PROBLEM DESCRIPTION: When copying the data below, keep only the lines from the one with "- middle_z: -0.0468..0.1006" through the one with "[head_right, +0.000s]", word for word, and skip the pictures.

MATERIAL PROVIDED:
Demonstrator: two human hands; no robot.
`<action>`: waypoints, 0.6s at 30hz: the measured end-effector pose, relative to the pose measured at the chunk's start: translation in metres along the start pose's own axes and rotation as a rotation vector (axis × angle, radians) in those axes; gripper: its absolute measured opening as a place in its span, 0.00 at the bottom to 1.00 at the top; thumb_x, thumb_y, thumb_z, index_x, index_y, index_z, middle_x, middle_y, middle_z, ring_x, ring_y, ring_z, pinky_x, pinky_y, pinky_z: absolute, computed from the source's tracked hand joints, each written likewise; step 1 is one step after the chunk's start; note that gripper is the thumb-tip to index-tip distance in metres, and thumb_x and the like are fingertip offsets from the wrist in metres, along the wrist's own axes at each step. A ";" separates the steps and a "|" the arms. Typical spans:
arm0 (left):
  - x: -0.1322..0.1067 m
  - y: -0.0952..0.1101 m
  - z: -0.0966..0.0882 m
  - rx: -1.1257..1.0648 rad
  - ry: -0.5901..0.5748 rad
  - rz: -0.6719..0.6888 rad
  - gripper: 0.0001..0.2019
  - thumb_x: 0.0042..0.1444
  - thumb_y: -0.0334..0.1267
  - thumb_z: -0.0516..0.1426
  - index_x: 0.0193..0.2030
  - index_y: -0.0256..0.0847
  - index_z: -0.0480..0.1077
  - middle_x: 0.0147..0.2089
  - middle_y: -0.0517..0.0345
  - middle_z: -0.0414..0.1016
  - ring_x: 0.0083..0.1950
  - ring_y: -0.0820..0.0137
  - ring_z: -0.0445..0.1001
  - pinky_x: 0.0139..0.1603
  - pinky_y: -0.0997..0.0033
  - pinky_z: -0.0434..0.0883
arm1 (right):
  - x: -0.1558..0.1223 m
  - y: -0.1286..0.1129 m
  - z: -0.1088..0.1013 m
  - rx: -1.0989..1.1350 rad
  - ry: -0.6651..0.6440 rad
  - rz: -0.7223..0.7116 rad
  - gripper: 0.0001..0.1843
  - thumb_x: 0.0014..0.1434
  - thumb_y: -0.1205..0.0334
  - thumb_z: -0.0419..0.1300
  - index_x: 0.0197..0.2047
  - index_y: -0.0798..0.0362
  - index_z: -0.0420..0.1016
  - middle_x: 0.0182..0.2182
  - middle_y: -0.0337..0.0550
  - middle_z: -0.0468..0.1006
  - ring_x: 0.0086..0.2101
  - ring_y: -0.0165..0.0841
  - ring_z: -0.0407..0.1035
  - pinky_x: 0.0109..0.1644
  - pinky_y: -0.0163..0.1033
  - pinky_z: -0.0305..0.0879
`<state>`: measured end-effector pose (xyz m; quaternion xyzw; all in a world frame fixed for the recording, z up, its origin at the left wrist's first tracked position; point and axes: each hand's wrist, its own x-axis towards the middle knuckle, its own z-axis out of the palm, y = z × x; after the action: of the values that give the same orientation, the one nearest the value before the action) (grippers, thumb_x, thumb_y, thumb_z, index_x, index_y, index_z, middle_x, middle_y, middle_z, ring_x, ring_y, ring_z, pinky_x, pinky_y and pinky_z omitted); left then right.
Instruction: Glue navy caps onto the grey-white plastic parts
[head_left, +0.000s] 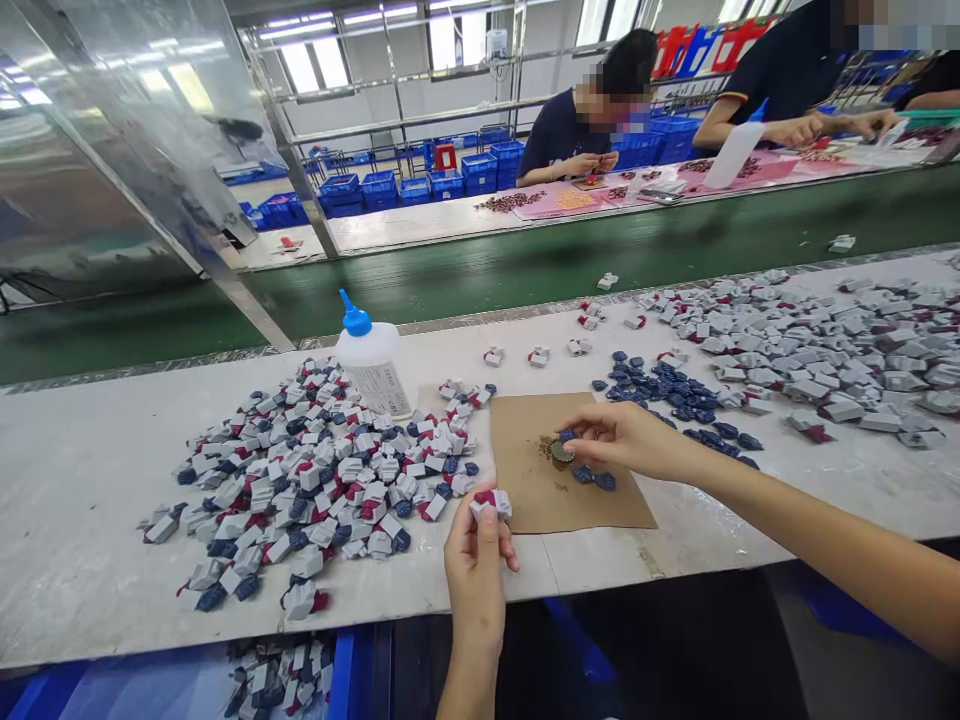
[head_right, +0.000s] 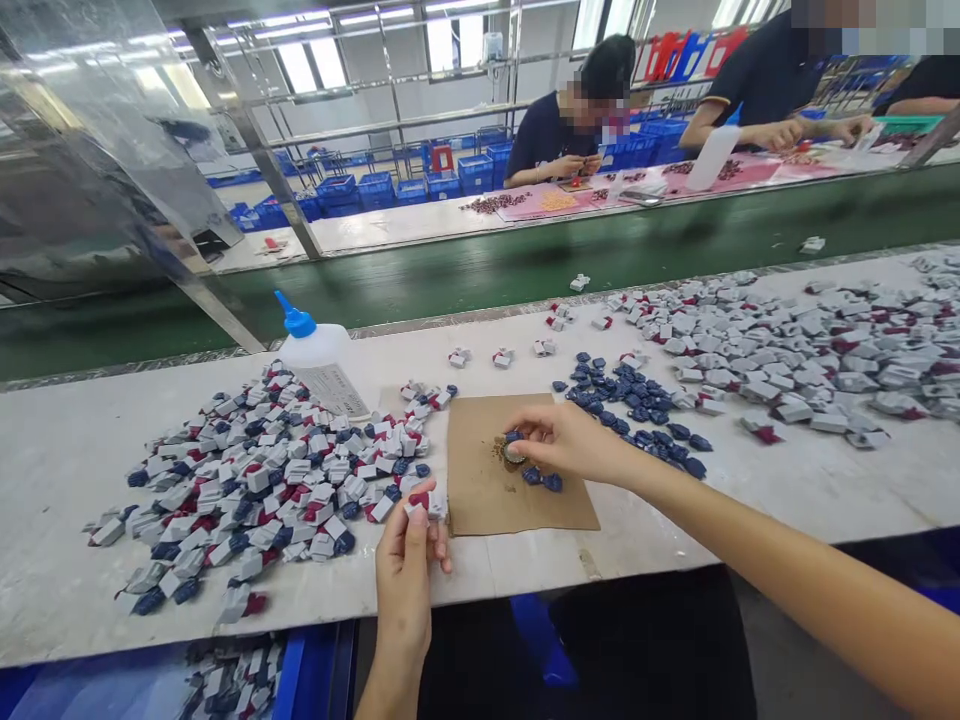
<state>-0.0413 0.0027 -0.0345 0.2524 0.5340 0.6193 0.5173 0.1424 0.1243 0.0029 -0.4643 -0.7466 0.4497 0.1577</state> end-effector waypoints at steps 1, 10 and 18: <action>0.000 -0.001 -0.001 0.027 0.012 0.035 0.18 0.55 0.48 0.54 0.45 0.38 0.71 0.26 0.61 0.66 0.22 0.79 0.62 0.23 0.80 0.65 | 0.001 0.001 0.001 0.003 -0.015 0.004 0.16 0.53 0.53 0.57 0.42 0.54 0.72 0.23 0.40 0.75 0.23 0.33 0.71 0.28 0.37 0.68; 0.005 -0.006 -0.008 -0.158 -0.074 0.015 0.10 0.58 0.44 0.50 0.39 0.41 0.64 0.29 0.61 0.66 0.24 0.77 0.63 0.18 0.81 0.59 | -0.004 0.006 0.000 0.130 -0.047 0.081 0.16 0.53 0.51 0.58 0.40 0.54 0.68 0.27 0.43 0.76 0.31 0.36 0.73 0.34 0.39 0.70; 0.002 0.000 -0.006 -0.076 -0.068 -0.050 0.25 0.55 0.45 0.55 0.58 0.45 0.53 0.45 0.52 0.72 0.29 0.77 0.65 0.19 0.80 0.60 | -0.005 0.015 0.003 0.153 -0.022 0.084 0.16 0.53 0.52 0.57 0.41 0.53 0.69 0.23 0.38 0.72 0.24 0.31 0.69 0.28 0.37 0.67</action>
<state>-0.0469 0.0021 -0.0369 0.2401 0.4985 0.6170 0.5596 0.1513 0.1216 -0.0097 -0.4766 -0.6918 0.5167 0.1654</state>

RESPONSE:
  - middle_z: -0.0468..0.1006
  - ring_x: 0.0086..0.2101
  - ring_y: -0.0165..0.0841
  - ring_z: -0.0407..0.1035
  - pinky_x: 0.0109..0.1644
  - pinky_y: -0.0163..0.1033
  - pinky_z: -0.0305..0.0879
`<state>`: measured end-effector pose (xyz m; quaternion xyzw; all in a world frame fixed for the recording, z up, its origin at the left wrist's first tracked position; point and axes: each hand's wrist, its own x-axis towards the middle knuckle, its own z-axis out of the palm, y = z × x; after the action: of the values that give the same orientation, the one nearest the value before the action) (grippers, thumb_x, thumb_y, thumb_z, index_x, index_y, index_z, middle_x, middle_y, middle_z, ring_x, ring_y, ring_z, pinky_x, pinky_y and pinky_z omitted); left then right.
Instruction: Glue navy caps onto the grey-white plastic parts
[head_left, +0.000s] 
[head_right, +0.000s] 

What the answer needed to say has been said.